A survey across the world reveal that a revolution is taking place in our colleges and universities. On many campuses, young women now outnumber young men, and a gender gap of momentous importance is staring us in the face.
This gender gap has been growing for some time now, as successive generations of young women have entered the world of higher education. Yet, no one seemed to see a gap of this magnitude coming - until it had already happened.
A research done by Grace Bunyi of Kenyatta University titled as “Interventions that Increase Enrollment of Women in Africa Tertiary Institution” indicates that the number of women in pursuit of higher education has amazingly increased over the years. The general expansion of tertiary education has benefited women more than men thus reducing the gender gap.
The disparity of enrollment by gender varies by institution, researchers points out, but it is now estimated that almost 60 per cent of all undergraduate students enrolled in American colleges and universities are women while in Kenya's private universities standing at approximately one to one.
This represents something altogether new in human experience since the rise of the university model as the dominant learning environment for young adults. For the first time, a generation of young women will be markedly more educated than their male generational cohort.
Is there a problem with this trend? No. The problem is not the larger enrollment of young women in colleges and universities. The problem is the phenomenon of missing young men, whose absence spells big trouble for the future.
According to the research this will alter “other factors including economic and cultural patterns.” Among some ethnic groups, the disparity between men and women entering college is far greater than 60 percent to 40 percent. Many young men consider the educational environment to be frustrating, constricting, and overly feminized. Others have lost confidence that an undergraduate education will lead to a job with adequate income and stability. Whatever the reason, their absence makes a big difference on the college campus today - and will make an even bigger difference in the larger society in years ahead.
The New York Times offers an unusually candid portrait of this gender disparity in “The New Math on Campus,” describing a radically transformed social scene on some of today’s largest and most historic state universities.
Researchers cite several reasons: women tend to have higher grades; men tend to drop out in disproportionate numbers; and female enrollment skews higher among older students, low-income students...

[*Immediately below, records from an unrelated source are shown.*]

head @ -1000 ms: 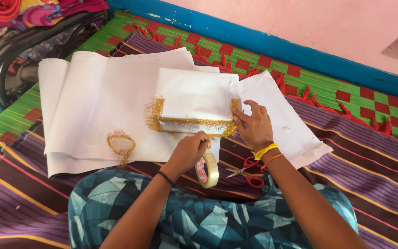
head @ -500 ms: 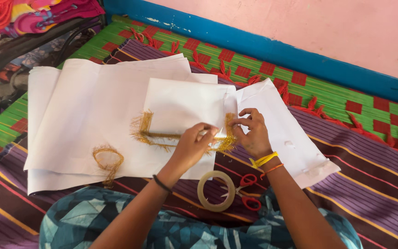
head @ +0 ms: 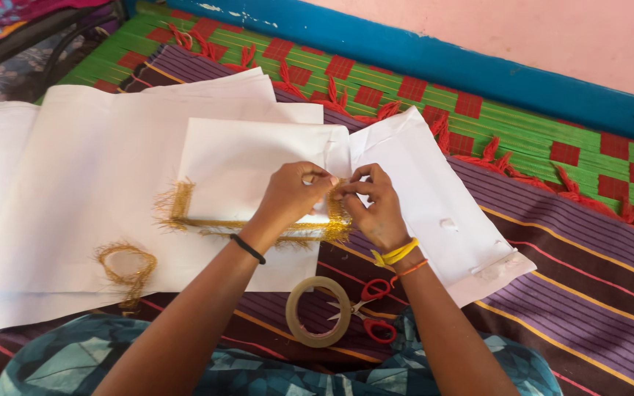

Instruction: The person sits on a mat and decorates a white rectangular gift box with a gold tinsel border. They use scissors to cut pieces of clear tape and press the tape over the tinsel to secure it to the box. The person repeatedly cuts tape and applies it along the edges of the box.

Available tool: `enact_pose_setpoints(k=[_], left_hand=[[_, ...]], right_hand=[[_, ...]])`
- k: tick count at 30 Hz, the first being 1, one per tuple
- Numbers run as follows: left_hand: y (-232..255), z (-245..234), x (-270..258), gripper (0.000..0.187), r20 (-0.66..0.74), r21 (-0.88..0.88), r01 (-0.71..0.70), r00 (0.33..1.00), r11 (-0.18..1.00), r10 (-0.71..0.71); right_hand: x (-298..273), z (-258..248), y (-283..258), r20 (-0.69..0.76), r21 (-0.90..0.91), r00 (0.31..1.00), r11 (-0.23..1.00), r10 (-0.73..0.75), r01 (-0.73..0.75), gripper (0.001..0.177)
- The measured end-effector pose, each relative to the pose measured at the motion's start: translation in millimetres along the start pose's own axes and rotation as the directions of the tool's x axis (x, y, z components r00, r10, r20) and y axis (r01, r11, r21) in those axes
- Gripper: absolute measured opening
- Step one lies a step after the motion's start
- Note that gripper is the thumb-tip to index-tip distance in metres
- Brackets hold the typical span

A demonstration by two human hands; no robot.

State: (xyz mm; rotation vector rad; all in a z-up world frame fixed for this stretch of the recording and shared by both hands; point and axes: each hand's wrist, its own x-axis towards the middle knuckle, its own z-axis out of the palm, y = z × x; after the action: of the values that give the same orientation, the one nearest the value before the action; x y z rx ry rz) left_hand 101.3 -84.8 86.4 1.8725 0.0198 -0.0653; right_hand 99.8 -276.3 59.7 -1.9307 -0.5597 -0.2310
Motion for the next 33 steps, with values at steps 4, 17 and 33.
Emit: enact_pose_setpoints(k=[4, 17, 33], left_hand=[[1, -3, 4, 0.036, -0.001, 0.005, 0.032, 0.999, 0.999, -0.032], [-3, -11, 5, 0.022, 0.020, -0.093, 0.093, 0.996, 0.991, -0.092], [11, -27, 14, 0.019, 0.097, 0.176, -0.015, 0.995, 0.984, -0.002]], right_hand=[[3, 2, 2, 0.011, 0.047, 0.998, 0.997, 0.064, -0.064, 0.016], [3, 8, 12, -0.008, 0.119, 0.999, 0.991, 0.054, -0.053, 0.016], [2, 9, 18, -0.014, 0.209, 0.999, 0.977, 0.034, -0.031, 0.032]])
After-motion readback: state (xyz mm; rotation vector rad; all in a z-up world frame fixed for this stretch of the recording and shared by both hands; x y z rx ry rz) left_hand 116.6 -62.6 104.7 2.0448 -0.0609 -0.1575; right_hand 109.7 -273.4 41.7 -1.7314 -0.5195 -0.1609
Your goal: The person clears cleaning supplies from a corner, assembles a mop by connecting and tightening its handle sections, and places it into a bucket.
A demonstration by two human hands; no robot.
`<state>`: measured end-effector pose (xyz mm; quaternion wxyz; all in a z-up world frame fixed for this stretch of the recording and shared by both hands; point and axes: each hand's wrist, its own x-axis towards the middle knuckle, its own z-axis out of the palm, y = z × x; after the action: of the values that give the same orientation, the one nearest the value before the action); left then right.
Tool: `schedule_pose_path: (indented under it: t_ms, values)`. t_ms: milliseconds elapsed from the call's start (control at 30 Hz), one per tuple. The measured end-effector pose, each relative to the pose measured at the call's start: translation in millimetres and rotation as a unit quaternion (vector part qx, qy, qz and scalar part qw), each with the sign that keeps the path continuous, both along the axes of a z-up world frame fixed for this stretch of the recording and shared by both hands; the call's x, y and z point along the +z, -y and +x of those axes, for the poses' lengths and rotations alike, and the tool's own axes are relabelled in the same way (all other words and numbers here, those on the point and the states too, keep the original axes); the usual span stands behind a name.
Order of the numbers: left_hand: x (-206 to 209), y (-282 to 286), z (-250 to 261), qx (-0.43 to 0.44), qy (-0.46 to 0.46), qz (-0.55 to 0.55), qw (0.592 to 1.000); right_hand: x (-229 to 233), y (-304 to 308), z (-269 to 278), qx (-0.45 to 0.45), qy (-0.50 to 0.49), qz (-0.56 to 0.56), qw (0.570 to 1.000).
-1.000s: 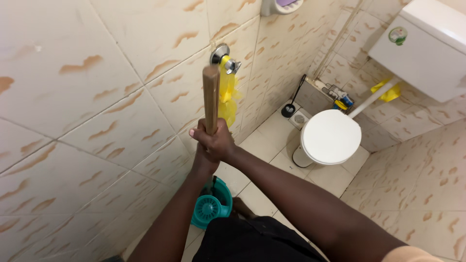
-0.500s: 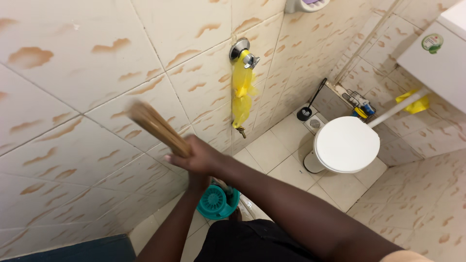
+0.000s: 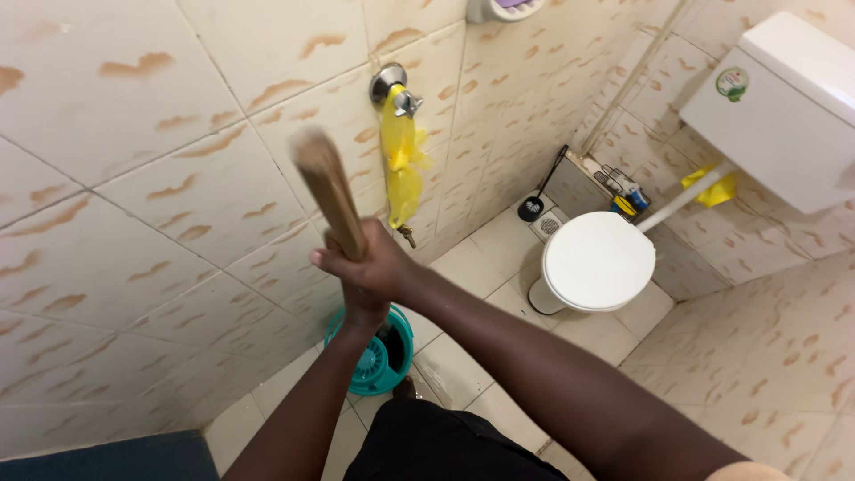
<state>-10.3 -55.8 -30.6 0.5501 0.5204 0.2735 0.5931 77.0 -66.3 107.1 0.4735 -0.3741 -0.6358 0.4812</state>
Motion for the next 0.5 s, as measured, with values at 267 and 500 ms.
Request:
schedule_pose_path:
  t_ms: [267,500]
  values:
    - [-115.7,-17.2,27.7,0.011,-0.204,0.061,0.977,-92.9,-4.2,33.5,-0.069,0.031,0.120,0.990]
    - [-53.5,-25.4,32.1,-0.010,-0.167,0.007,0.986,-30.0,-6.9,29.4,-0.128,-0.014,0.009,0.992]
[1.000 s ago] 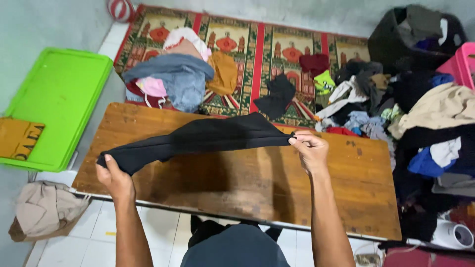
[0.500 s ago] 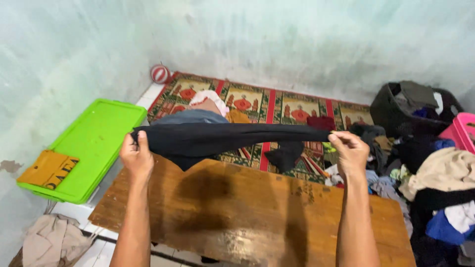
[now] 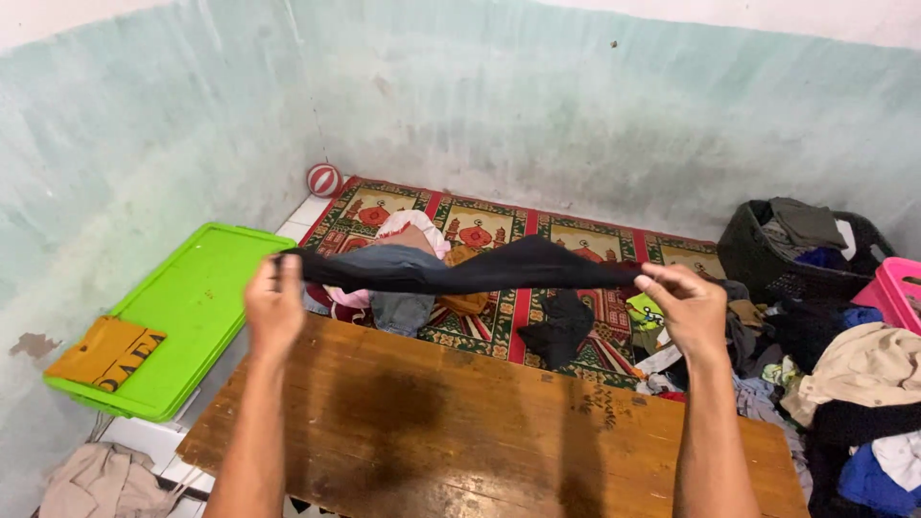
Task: The person folds a black garment on a wooden table. They smooth and align the fabric, fold it into a compact rectangle, and place it on the table.
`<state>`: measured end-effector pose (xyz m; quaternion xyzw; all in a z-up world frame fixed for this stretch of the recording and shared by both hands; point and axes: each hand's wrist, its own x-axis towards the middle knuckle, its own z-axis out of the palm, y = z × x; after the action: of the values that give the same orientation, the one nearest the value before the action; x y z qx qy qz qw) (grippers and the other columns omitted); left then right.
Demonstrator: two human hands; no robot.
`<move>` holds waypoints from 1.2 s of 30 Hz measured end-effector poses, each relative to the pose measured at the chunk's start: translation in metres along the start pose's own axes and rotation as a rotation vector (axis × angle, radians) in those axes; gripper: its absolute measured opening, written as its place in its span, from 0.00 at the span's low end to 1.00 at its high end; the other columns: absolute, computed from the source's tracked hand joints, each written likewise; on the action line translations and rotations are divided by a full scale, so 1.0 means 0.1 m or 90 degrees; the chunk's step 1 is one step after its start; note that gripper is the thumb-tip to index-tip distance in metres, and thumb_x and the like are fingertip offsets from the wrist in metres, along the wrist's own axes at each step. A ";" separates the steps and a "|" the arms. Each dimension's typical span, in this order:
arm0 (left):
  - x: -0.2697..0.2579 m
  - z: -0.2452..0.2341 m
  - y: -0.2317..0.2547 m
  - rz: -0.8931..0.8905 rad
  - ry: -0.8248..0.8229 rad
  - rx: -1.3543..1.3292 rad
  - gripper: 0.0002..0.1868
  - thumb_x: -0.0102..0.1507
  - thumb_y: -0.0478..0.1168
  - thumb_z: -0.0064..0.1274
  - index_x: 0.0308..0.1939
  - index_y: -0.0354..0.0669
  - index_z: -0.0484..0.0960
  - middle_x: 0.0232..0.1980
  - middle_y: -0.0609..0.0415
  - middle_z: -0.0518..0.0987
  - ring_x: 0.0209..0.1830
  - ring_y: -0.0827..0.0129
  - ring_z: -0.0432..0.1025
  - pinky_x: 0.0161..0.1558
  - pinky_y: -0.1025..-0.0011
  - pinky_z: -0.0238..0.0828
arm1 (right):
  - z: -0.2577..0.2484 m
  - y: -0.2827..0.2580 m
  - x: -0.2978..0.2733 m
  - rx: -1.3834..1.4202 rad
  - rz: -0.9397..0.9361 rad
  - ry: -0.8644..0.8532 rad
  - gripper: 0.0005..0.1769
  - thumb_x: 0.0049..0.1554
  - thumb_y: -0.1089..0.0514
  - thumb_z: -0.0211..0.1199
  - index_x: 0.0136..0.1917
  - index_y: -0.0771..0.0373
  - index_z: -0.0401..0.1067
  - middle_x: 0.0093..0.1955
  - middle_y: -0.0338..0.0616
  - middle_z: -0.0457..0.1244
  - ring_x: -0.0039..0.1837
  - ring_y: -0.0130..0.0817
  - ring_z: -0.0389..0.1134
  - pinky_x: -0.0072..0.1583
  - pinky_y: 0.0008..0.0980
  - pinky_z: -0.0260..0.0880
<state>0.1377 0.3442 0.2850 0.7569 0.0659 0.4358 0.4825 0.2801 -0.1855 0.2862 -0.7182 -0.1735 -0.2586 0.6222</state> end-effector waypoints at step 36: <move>-4.25 -0.91 -1.31 -0.656 -0.521 0.231 0.16 0.71 0.48 0.48 0.39 0.42 0.85 0.33 0.41 0.84 0.42 0.48 0.80 0.49 0.51 0.73 | -1.43 3.00 -3.89 -0.267 0.717 -0.698 0.11 0.44 0.72 0.70 0.40 0.62 0.86 0.36 0.50 0.75 0.44 0.43 0.76 0.54 0.40 0.74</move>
<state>-0.1459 0.2534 -0.0571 0.8017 0.3021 -0.1888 0.4799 0.1158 -0.3476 -0.1700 -0.8239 -0.0142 0.4546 0.3382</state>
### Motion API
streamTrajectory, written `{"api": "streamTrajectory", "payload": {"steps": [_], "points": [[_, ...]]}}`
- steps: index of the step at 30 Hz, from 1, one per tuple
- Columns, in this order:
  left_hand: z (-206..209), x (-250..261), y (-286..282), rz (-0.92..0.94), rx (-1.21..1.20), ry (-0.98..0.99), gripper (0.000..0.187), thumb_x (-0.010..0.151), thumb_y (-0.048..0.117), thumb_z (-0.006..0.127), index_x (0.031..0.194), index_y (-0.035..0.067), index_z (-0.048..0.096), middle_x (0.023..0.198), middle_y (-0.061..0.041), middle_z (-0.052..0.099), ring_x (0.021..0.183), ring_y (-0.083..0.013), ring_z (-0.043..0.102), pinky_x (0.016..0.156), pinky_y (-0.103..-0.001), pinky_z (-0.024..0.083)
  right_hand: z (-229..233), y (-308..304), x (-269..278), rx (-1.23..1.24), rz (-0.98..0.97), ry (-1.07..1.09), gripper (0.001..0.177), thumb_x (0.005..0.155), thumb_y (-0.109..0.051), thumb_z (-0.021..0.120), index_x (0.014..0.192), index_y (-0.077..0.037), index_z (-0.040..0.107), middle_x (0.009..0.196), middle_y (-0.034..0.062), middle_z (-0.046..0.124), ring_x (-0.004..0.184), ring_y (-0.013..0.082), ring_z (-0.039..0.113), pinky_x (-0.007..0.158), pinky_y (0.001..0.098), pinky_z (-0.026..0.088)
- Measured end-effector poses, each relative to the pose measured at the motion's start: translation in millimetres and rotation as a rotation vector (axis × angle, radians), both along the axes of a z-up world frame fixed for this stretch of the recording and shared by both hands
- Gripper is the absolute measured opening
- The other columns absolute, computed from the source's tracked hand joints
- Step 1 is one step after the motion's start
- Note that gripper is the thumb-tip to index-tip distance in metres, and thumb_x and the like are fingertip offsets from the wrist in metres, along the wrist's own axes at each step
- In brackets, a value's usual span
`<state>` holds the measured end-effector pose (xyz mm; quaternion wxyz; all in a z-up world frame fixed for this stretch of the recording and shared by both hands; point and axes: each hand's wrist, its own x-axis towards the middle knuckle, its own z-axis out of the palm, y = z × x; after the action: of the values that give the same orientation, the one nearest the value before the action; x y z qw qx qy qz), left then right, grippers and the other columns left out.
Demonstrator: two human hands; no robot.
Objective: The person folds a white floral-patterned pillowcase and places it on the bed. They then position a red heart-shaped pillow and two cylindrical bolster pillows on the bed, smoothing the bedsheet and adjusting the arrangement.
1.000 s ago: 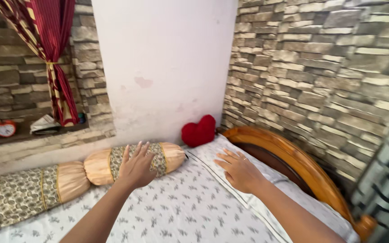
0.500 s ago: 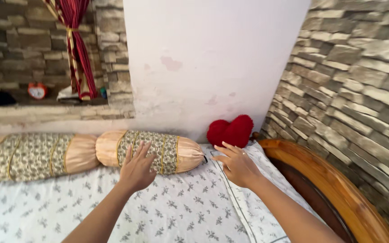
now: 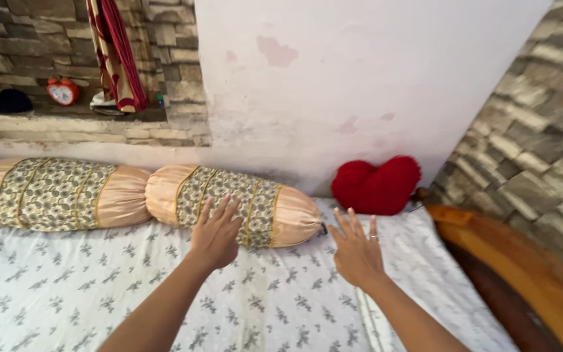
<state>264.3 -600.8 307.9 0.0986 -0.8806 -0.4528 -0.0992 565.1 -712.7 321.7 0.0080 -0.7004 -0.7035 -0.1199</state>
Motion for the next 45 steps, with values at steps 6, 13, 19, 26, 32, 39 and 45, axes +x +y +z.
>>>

It describes a campus filled with young women who socialize with each other out of necessity - there are just not enough young men on campus. The New York Times notes that this makes some college campuses resemble retirement communities, where women also generally outnumber men.
This is a portrait of demographic disaster, and the imbalance is not limited to secular campuses or students. Even as women now outnumber men in baccalaureate programs, they also indicate a desire to marry a man with equal or greater educational attainments.
This calls for hard question - why is it that so many young men are falling behind in educational attainment? What are we doing that allows or encourages boys to exit formal education at their earliest opportunity? Why do we accept at face value the fact that boys fall behind girls of the same age in maturity and educational level? Why is college now an aspiration for far more young women than young men?
The Newsweek story titled “Women Will Rule the World” argues that improving education for women can have a dramatic impact on economies: the Women 's Learning Partnership estimates that for every year beyond fourth grade girls attended school, a country is wages rise by 20 per cent, and the child mortality rate dips by 10 per cent. And when the average education level of a country's adult female populations increases by one year , the share of women in the workforce increases by nearly one per cent.
The authors of a new Center for Work Life Policy (CWLP) study on female talent notes that women in developing nations are more likely to describe themselves ambitious than men. “But there are more important implications as well, like the reality that, because it's women, not men, who are starting business on their own, the Newsweek says, “not men, who will one day employ majority of workers.”
Why the gender ground shifting? One writer explains: “We have allowed the development of an elongated boyhood and delayed adulthood. We frustrate them in school and then wonder why they bolt at the first exit from the classroom. We allow boys and young men to forfeit their futures.”
The writer, a theologian adds: “Biblical manhood requires that young men grow up, assume adult responsibilities, and prepare for leadership and service in the home, in the church, and in the larger society.”
This much is clear - if this trend is not reversed, the college campus will not be the only place these young men are found missing.